- [WHAT THE EXERCISE ASKS]:
Go through the data below. Pull out every line that has the word "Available".

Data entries
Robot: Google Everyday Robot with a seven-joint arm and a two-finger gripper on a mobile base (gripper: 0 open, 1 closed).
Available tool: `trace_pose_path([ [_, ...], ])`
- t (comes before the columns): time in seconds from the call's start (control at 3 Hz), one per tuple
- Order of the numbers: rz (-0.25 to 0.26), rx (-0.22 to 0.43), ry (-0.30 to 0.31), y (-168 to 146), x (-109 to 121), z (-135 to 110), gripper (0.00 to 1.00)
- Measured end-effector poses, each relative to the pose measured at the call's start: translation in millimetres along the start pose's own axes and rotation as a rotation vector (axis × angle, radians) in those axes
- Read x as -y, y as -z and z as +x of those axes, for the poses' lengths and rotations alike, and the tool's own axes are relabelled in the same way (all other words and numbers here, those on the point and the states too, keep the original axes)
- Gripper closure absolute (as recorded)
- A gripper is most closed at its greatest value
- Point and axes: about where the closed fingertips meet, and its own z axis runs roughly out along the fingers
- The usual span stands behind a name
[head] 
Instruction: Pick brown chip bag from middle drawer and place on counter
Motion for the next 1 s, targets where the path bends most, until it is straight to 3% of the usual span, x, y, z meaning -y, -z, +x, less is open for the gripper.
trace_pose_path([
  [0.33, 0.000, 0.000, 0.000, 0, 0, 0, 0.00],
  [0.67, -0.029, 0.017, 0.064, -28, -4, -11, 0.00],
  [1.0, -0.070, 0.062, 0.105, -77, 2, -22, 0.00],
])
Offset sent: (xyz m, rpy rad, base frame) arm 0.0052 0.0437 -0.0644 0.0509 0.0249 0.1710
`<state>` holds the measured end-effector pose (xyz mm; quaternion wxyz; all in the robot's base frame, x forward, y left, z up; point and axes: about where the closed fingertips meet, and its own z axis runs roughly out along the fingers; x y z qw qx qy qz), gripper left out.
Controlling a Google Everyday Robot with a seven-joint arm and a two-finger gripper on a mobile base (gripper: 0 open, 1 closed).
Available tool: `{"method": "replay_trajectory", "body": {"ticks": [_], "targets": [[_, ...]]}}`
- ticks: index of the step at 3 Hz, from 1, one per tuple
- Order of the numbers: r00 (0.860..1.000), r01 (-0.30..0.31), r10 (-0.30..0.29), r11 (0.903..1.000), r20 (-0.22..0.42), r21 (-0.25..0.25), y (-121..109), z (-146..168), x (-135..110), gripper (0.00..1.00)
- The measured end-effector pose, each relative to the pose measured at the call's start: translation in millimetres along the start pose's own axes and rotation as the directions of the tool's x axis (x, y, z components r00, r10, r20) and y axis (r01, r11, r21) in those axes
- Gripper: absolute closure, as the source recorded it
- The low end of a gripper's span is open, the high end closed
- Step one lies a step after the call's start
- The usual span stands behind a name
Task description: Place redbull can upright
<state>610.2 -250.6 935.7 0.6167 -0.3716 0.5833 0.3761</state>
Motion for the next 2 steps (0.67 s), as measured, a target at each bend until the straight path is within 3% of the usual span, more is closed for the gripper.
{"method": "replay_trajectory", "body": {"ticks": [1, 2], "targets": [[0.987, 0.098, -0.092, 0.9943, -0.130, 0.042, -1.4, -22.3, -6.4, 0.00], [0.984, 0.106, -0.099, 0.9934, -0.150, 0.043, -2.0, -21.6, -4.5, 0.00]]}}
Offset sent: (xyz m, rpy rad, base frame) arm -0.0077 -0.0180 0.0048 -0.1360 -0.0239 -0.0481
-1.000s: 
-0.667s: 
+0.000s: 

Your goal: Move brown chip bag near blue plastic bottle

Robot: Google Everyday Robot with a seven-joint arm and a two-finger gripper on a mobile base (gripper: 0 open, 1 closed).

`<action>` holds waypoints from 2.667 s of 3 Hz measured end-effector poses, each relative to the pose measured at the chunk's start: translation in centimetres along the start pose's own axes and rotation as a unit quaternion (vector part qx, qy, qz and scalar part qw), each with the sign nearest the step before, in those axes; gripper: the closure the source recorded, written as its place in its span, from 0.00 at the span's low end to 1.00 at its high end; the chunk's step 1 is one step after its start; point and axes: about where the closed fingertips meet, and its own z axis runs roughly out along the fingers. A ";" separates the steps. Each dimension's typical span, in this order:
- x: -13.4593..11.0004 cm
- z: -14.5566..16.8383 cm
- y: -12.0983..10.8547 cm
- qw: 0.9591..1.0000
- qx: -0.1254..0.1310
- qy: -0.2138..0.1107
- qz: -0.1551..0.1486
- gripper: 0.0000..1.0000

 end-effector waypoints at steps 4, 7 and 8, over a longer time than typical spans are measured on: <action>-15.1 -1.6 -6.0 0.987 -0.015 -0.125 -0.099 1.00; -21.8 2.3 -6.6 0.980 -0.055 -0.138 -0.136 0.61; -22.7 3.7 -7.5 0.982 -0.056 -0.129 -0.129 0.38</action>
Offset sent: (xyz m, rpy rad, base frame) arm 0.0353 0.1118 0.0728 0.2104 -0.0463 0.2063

- [SOLVED PROBLEM]:
Available tool: `trace_pose_path([ [_, ...], ])`
Available tool: `{"method": "replay_trajectory", "body": {"ticks": [_], "targets": [[_, ...]]}}`

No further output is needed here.